27 January 2015

A Colour Diary

A little while ago a room in my home was repaired and repainted.  
In the course of the renovations some parts of the walls were rubbed back.  
What was revealed was a brief history of the colours that had been engaged over the 130 odd years of the house's life. 

The colours we select to surround us must reflect were we are simply can not.
Colours are a constant necessity in our lives just like air is. 

Next time you are changing the colour of your space, think about what you need in life and then find a colour that will help you find it.

20 January 2015

Street Type

Typography, or as most people would refer to this art form, lettering, is ubiquitous within our contemporary society
The words and numbers engaged everywhere that our eyes may settle are primarily intended for visual communication. 
These forms are vehicles for information whether from a practical sense or for a more abstract purpose.

Typography has become a vehicle for post modernist design over the past 30 years.  
Some may say that this style of typography it is not intelligible, not legible and therefore a pointless exercise. 
Others may just enjoy looking at the letterforms as a visual object that communicates a notion on a more expressive or emotive level rather than an analytical, immediate, objective level.

These pages show some examples of street type that have not started out as an exercise of postmodern thinking…
but haves found themself distorted into something other than their original intent.

Looking at the letterforms of most alphabets (dreadful script fonts do not count) one can find the perfect form and balance that has been inspired nature; 
the perfect balance between negative and positive spaces.  
All of these observations help one’s sensibilities in appreciating the world around us, in all its forms (2D, and 3D).

The following paragraph from '100 ideas that changed Graphic Design' written by Steve Heller and Veronique Vienne addresses Street type in the form of street slogans. 
What we read in a distracted state, while crossing the street, for example, is not necessarily less memorable.  
In fact, what we see with our peripheral vision might be more striking, because it is perceived by receptor cells in the eye that are more sensitive to black and white figures and to unexpected motion. 
Furtive slogans scrawled on walls, plastered on top of scaffolding, or stenciled on the sidewalk are just as likely to be seen as colourful advertisements prominently located at the center of our field of vision.”
Idea No.87 from '100 Ideas that changed Graphic Design'.

Because this area of the visual world is so important to us all, there exists many different opinions and theories and practitioners. 
All these thoughts are valid if they assist us in coming to some understanding of what we are looking at and how it affects us. 
Willi Kunz, an important German typographer, wrote a wonderful book entitled ‘Formation + Transformation’, and the following passage comes from said publication,
“Regardless of what style (of typography) is pursued, an important criterion in evaluating a design is clarity. 
Good typography is clear typography.  
The designer’s intent must be immediately clear and the design must speak with an unmistakable, clear voice that penetrates today’s clamorous visual environment”.

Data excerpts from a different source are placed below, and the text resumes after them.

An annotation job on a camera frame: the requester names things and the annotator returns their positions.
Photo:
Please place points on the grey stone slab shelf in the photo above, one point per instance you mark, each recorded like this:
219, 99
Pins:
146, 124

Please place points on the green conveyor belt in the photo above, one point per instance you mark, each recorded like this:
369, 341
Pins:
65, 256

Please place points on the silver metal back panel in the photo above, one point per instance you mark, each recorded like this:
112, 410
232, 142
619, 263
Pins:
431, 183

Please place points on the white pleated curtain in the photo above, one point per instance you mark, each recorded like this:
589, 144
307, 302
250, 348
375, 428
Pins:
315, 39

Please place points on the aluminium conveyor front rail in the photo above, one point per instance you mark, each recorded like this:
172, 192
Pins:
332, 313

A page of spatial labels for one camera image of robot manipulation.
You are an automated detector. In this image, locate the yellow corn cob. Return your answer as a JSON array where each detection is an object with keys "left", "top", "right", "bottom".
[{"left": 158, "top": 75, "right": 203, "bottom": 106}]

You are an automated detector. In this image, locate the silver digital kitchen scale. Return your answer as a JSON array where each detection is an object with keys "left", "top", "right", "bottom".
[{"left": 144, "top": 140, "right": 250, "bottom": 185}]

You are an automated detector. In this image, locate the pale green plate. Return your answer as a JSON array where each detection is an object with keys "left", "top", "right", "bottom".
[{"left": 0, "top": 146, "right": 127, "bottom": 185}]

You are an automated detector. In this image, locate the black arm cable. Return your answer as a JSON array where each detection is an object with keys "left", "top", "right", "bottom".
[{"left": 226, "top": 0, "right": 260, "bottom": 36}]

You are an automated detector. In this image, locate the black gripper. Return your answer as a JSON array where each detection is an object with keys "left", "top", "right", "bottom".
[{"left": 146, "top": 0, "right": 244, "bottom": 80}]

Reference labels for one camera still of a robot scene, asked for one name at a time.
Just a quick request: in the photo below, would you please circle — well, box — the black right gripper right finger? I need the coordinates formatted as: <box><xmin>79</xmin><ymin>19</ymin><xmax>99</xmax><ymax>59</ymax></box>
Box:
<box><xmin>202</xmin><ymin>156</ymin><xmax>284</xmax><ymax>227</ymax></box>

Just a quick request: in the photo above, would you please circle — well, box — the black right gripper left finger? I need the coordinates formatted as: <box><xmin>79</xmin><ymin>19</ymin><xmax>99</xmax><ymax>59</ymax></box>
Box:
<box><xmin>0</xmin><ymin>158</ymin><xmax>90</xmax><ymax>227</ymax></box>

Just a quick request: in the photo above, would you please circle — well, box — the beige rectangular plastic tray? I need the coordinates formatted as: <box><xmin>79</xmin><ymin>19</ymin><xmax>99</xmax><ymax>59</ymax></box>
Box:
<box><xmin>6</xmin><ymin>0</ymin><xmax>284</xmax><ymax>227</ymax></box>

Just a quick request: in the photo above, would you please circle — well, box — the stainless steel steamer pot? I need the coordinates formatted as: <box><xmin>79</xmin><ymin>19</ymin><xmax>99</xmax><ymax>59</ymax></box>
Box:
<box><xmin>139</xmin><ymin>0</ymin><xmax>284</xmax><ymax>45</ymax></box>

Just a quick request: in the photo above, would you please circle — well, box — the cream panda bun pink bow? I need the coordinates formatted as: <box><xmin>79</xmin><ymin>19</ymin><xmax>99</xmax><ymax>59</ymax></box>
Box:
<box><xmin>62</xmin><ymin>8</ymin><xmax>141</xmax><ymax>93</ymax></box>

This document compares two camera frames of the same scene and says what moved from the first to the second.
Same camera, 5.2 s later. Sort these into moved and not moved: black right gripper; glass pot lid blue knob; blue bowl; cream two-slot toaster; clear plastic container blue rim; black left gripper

The video below is a wonderful example of what Kunz has stated. 
Type must communicate. 
Typography must adds value to our world and not be yet another piece of visual rhetoric that contributes to the confusion that surrounds us. Street typography from Tom Williams

15 January 2015

Look a little closer

Look at little closer at this image and you will find more than you initially thought was there. 
It is full of tiny details and textures and things that people have taken the time to say visually.

The ‘street’ and the passive walls that define this universal space offer themselves to artists or anyone else who feels the need to utilise them as a platform to make a statement.  

Wallism is truly a modern movement within art. It is ubiquitous and global.

This example is from Hackesche Höfe, Berlin.  (Got to love Berlin!)

11 January 2015

Great taste

Taking it all in, not just looking at what’s around you but truly absorbing the experiences, and the feelings these experiences trigger, is so essential. 

It is a good thing to allow the places, experiences, and objects that have been apart of your summer, to become apart of you because being conscious at all times is not tiring, it’s enlivening.  

These images are some of shiftazine’s summer moments at Roller Door Cafe in Islington, Newcastle Australia. 
A place where there is always delightful creative expression present both on the walls and in your coffee cup.

10 January 2015

Steps of Butter

THERE IS A HOUSE in the inner city area of Redfern that has stood for 132 years. 
It has a staircase that is made of wood. This wood is now old and worn and has been painted and stained and vanished many, many times. 
It would be impossible to estimate how many feet have trodden up and down these stairs but the evidence of these journeys is present in the wear of the tread. 

So this staircase needed a refresh. It needed some care and a new look.  
And then a smart, articulate artist called Yiorgos said...”Why don’t you paint them fluro yellow?” “Why not!” was the response.  

The paint was purchased but only after a long debate at the paint store about what was being done. (Everyone has an opinion.) 
The stairs were scrapped and sanded and filled and sanded and undercoated and sanded and THEN FINALLY painted. 
Not once, not twice but three times.  

AND NOW there is a stair case that looks like its made of butter.